▸ **Task goal**: Copy the data that follows exactly, and include none of its images.

▸ **Information shown**:
# # # # #
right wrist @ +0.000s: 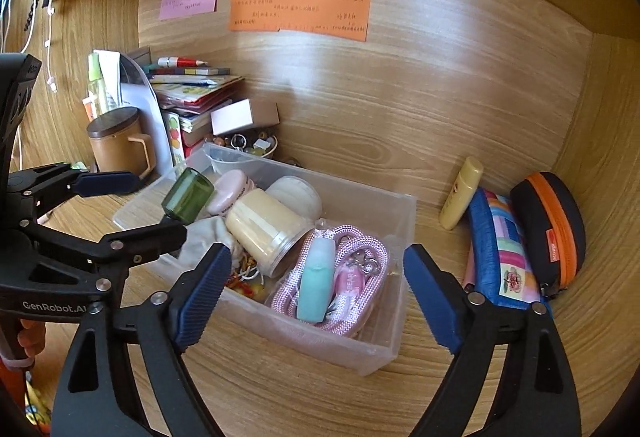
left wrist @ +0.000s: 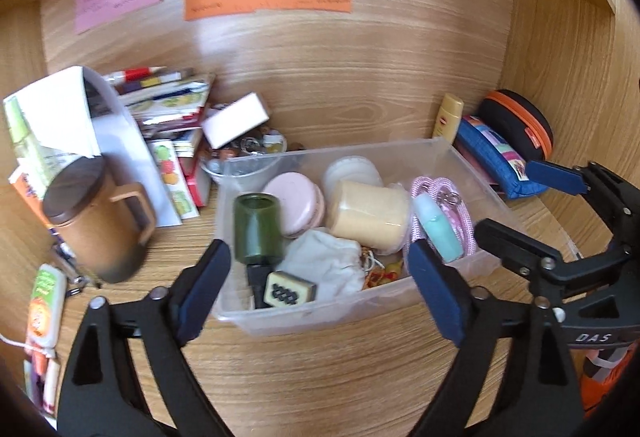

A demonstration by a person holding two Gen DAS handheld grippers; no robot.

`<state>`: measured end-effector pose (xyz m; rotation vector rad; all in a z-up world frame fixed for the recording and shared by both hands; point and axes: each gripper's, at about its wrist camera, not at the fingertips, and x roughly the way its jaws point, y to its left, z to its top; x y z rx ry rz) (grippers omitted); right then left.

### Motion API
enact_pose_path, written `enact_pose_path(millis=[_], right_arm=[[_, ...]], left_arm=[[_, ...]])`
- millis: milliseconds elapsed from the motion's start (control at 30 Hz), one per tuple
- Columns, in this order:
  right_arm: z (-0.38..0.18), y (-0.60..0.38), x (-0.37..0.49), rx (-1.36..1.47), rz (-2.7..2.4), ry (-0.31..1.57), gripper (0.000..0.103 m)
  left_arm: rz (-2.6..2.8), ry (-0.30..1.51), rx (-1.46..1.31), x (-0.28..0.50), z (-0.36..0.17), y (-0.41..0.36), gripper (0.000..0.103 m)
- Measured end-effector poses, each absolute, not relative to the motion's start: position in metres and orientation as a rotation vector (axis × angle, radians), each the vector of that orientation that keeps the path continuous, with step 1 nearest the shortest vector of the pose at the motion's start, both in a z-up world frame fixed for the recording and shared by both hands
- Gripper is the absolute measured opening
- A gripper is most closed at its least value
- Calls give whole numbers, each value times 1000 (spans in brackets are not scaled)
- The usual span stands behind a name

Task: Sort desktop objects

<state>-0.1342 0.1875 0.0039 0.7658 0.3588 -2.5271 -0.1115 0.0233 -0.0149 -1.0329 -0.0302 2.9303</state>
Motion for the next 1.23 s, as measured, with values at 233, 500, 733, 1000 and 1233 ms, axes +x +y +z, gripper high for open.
enact_pose_path(millis=[233, 500, 733, 1000, 1233], right_arm=[[16, 198, -120, 760, -2542, 283, 102], [21, 208, -104, 776, -2563, 211, 102], [23, 219, -81, 731, -2631, 186, 102], [23, 226, -69, 732, -2663, 195, 103], [19, 224, -72, 753, -2664, 218, 103]], left_arm=[[3003, 14, -979, -86, -5, 25, 98], [3077, 14, -883, -58, 7, 26, 98], [3106, -43, -855, -46, 7, 22, 101], [3054, -45, -851, -44, 3, 25, 101], [3055, -40, -834, -45, 1, 28, 101]])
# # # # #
▸ **Answer space**:
right wrist @ +0.000s: 
left wrist @ +0.000s: 

A demonstration by a person holding two Gen DAS handheld grippers; no robot.

`<state>`: measured end-effector pose (xyz m; rotation vector rad; all in a z-up world frame fixed for the recording and shared by both hands; point and axes: each gripper's, at about its wrist camera, not at the fingertips, and x roughly the way its jaws point, y to its left, z to its top; x y z rx ry rz) (grippers omitted); right then left.

### Motion API
enact_pose_path, written `enact_pose_path(millis=[_], right_arm=[[_, ...]], left_arm=[[_, ...]])`
- millis: milliseconds elapsed from the motion's start (control at 30 Hz), one per tuple
- Columns, in this order:
  right_arm: z (-0.38..0.18), y (-0.60..0.38), x (-0.37..0.49), rx (-1.36..1.47), rz (-2.7..2.4), ry (-0.31..1.57), gripper (0.000..0.103 m)
  left_arm: rz (-2.6..2.8), ry (-0.30..1.51), rx (-1.46..1.31), x (-0.28..0.50), z (-0.36..0.17), y (-0.41..0.36), gripper (0.000..0.103 m)
- Measured end-effector poses, each absolute, not relative to the motion's start: position in metres and orientation as a rotation vector (axis × angle, radians), each the vector of that orientation that keeps the path continuous, with step 1 nearest the shortest vector of the pose at the motion's start, both in a z-up world frame fixed for the recording and shared by both hands
- Gripper is the absolute measured opening
- A gripper is most closed at its least value
- Calls give whole numbers, each value times 1000 (spans in brackets are not scaled)
- The usual span stands behind a name

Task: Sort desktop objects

<state>-0.1342 0.1875 0.0039 0.7658 0.3588 -2.5271 -0.1115 0.0233 -0.0149 -1.0329 -0.0302 2.9303</state>
Motion for the next 1.23 s, as measured, with values at 233, 500, 733, 1000 and 1233 ms, axes +x +y +z, gripper high for open.
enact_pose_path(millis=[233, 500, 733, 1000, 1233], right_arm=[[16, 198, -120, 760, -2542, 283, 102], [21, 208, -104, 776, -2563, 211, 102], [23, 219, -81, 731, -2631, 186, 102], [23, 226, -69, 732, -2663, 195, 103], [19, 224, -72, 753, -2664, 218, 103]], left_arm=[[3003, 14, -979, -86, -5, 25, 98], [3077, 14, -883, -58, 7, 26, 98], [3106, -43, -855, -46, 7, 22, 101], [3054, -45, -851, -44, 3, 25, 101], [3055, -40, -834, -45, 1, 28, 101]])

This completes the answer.